Quel rôle la Suisse va-t-elle jouer en Syrie après la chute du régime Assad?
Un bâtiment endommagé sur lequel flotte un drapeau syrien.
Dans la nouvelle Syrie, il reste encore beaucoup à faire pour reconstruire le pays. Ghaith Alsayed / Keystone

Depuis le changement de régime en Syrie, de nombreux pays tentent de renouer leurs relations avec Damas. Quelle stratégie entend adopter la Suisse?

Le chef de la diplomatie syrienne, Asaad al-Shaibani, avait prévu d’abord de rester à Damas pour l’inauguration du Bureau de la coopération suisse. Cependant, il a dû se rendre au sommet de l’OTAN en Turquie avec le président Ahmed Al-Charaa.

Pour Berne, cette intention manifeste du ministre démontre que les autorités syriennes sont bien disposées à l’égard de la Suisse. Monika Schmutz Kirgöz, responsable de la division Moyen-Orient et Afrique du Nord (MENA) au Département des affaires étrangères (DFAE), a déclaré : « Nos partenaires en Syrie nous disent… nous savons que vous étiez là.

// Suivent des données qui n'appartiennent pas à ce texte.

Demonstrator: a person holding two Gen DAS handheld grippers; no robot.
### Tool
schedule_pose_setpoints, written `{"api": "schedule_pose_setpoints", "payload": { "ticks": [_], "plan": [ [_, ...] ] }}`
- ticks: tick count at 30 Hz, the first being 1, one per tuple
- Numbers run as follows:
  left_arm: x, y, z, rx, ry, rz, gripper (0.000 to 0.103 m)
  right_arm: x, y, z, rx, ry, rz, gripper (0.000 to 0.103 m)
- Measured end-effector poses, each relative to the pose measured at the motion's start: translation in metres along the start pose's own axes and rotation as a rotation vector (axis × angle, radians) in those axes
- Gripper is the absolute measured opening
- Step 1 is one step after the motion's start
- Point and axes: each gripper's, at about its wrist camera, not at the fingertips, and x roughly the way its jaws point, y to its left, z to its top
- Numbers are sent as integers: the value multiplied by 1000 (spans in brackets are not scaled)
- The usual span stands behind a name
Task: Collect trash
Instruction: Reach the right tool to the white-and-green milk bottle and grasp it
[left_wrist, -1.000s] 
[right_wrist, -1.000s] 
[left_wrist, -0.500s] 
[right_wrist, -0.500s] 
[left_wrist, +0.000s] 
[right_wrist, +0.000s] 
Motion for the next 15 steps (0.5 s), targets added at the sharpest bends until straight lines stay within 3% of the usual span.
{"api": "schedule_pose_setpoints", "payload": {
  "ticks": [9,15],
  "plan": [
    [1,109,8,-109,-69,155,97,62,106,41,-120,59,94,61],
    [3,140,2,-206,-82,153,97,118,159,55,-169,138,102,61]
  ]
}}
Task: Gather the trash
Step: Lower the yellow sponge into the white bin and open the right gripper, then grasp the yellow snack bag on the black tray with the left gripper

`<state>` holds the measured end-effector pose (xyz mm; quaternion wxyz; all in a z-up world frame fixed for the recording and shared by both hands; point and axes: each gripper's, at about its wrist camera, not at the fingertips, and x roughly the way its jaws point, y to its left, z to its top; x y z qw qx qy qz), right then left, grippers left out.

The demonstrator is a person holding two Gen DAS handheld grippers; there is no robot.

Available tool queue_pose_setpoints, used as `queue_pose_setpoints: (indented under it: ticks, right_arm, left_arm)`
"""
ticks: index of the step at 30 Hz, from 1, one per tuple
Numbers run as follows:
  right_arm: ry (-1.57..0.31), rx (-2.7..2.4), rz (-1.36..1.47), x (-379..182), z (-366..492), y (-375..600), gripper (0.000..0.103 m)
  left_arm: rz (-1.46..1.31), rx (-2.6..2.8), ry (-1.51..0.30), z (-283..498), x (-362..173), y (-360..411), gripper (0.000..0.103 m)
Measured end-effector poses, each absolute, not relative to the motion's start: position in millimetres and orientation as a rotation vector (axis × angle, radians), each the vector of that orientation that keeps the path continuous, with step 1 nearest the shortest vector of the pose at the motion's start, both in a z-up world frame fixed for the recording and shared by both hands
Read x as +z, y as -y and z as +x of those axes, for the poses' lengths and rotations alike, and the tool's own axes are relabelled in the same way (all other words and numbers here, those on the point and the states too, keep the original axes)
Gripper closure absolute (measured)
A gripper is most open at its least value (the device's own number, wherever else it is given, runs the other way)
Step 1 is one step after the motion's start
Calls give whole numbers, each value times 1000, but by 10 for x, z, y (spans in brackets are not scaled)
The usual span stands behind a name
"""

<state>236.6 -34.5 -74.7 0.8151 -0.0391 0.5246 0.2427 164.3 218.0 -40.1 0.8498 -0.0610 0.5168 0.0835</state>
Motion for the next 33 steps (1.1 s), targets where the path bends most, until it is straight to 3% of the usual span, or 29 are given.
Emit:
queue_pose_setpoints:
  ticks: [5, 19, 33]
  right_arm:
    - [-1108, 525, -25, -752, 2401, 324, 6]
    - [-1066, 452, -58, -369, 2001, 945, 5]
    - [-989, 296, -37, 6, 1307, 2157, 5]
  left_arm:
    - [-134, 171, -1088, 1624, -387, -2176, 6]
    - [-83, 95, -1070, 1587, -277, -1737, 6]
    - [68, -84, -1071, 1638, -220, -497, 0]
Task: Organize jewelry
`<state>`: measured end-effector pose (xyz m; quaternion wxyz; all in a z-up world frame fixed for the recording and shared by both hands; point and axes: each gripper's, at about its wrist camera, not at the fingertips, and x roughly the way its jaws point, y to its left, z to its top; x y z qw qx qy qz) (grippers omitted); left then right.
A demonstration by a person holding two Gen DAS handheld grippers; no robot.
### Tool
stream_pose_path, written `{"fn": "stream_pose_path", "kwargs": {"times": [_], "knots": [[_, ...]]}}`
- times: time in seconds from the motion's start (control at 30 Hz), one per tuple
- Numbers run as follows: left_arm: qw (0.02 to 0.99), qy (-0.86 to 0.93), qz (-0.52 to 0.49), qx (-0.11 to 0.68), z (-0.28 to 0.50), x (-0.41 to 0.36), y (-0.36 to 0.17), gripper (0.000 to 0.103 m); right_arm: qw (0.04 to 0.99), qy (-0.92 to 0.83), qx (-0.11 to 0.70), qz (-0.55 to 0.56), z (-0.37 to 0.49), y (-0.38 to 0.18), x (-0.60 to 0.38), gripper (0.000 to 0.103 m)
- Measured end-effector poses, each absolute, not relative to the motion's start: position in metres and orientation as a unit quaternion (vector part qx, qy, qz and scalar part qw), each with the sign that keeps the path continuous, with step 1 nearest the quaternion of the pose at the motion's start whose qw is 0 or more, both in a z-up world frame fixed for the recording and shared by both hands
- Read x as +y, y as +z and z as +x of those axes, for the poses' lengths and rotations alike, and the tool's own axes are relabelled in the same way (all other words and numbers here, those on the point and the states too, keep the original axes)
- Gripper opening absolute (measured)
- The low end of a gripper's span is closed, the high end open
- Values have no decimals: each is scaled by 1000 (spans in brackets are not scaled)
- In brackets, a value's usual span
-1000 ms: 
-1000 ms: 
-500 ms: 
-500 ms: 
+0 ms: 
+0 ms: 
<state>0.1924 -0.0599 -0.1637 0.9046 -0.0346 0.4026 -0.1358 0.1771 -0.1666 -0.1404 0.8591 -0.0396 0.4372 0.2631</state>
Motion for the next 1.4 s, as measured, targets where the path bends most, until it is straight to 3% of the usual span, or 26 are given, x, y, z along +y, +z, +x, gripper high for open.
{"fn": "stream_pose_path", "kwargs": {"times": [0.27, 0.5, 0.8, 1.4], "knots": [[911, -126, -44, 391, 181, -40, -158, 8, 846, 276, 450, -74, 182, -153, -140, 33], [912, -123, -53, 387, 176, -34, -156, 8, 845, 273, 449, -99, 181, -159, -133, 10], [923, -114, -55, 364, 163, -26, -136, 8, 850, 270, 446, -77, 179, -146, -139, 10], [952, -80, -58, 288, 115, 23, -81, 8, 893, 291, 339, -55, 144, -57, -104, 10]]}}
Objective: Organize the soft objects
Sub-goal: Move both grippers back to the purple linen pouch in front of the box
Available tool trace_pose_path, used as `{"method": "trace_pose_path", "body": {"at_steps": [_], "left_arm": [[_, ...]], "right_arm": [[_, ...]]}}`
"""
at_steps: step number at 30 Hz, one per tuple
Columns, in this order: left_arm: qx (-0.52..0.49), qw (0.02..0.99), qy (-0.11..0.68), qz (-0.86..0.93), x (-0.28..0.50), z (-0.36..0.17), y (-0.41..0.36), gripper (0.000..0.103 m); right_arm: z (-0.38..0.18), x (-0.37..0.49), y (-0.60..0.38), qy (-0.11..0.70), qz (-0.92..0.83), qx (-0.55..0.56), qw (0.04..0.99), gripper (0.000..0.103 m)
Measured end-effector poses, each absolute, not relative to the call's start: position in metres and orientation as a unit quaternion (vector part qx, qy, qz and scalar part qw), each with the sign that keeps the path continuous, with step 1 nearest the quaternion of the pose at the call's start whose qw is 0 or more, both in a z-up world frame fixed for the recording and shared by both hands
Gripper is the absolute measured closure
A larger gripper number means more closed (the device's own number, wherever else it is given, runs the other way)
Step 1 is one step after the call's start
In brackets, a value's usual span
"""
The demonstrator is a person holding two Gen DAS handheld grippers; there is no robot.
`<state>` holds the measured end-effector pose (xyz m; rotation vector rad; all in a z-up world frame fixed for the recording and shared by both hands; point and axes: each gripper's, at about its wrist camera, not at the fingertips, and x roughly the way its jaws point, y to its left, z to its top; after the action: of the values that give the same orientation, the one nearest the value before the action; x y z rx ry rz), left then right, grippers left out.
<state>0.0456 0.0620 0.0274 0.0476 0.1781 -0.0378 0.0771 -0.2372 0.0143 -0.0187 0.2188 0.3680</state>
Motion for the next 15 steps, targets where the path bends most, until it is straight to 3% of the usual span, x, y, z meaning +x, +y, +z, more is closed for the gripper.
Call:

Grâce à son engagement de longue date en Syrie, la Suisse jouit sur place d’une forte crédibilité », a-t-elle rapporté de Damas.

Depuis la chute du régime Assad, qui a régné sur la Syrie pendant plus de cinquante ans, le pays traverse une phase de transition. Le gouvernement mis en place s’attelle à une mission titanesque : reconstruire politiquement, économiquement et socialement un pays dont d’immenses territoires ont été ravagés par la guerre. Le président par intérim Ahmed Al-Charaa s’emploie à sortir la Syrie, parmi les pays les plus frappés au monde par des sanctions, de l’isolement.

Depuis la chute du régime, la Syrie s’ouvre au monde à un rythme effréné, avec de nombreuses sanctions levées. Récemment, le président américain a évoqué la possibilité de retirer la Syrie de la liste des pays soutenant le terrorisme. Al-Charaa a également pris la parole devant l’Assemblée générale de l’ONU et a effectué une visite d’État à Washington.

Plus d’une douzaine de pays ont déjà rouvert leurs ambassades à Damas depuis la chute du régime. En juillet dernier, le président français Emmanuel Macron a été le premier chef d’État de l’Union européenne à visiter Damas, où il a évoqué la restitution de fonds gelés du régime Assad en France. Interrogé sur une possible me similaire de la part de la Suisse, le Secrétariat d’État à l’économie (SECO) n’a pas répondu.

Des analystes demeurent sceptiques quant à la sincérité des nouveaux dirigeants et craignent une gouvernance islamiste ou l’oppression des minorités.

Bureau humanitaire revalorisé

Le voyage récent de Monika Schmutz Kirgöz et de Patricia Danzi à Damas pour officialiser la transformation du bureau humanitaire suisse en un bureau de coopération est un signe clair de l’intention de la Suisse de jouer un rôle dans cette nouvelle Syrie.

Ce bureau, ouvert en 2017 sous Bachar el-Assad, a toujours axé son aide sur les besoins de la population, sans collaborer avec les canaux étatiques. Monika Schmutz Kirgöz a confirmé que la Suisse ne soutient pas l’État syrien financièrement, mais finance des projets dans le pays.

La Suisse est active dans plusieurs initiatives, telles que des microcrédits destinés aux femmes et des projets de recyclage à Alep, où des décombres sont transformés en briques pour la reconstruction d’immeubles. Elle est également engagée dans la recherche de personnes disparues et dans la justice transitionnelle.

De nombreuses questions demeurent sur la façon dont la Suisse entend assumer son rôle dans la nouvelle Syrie, mais sa volonté de s’y frayer un chemin est manifeste.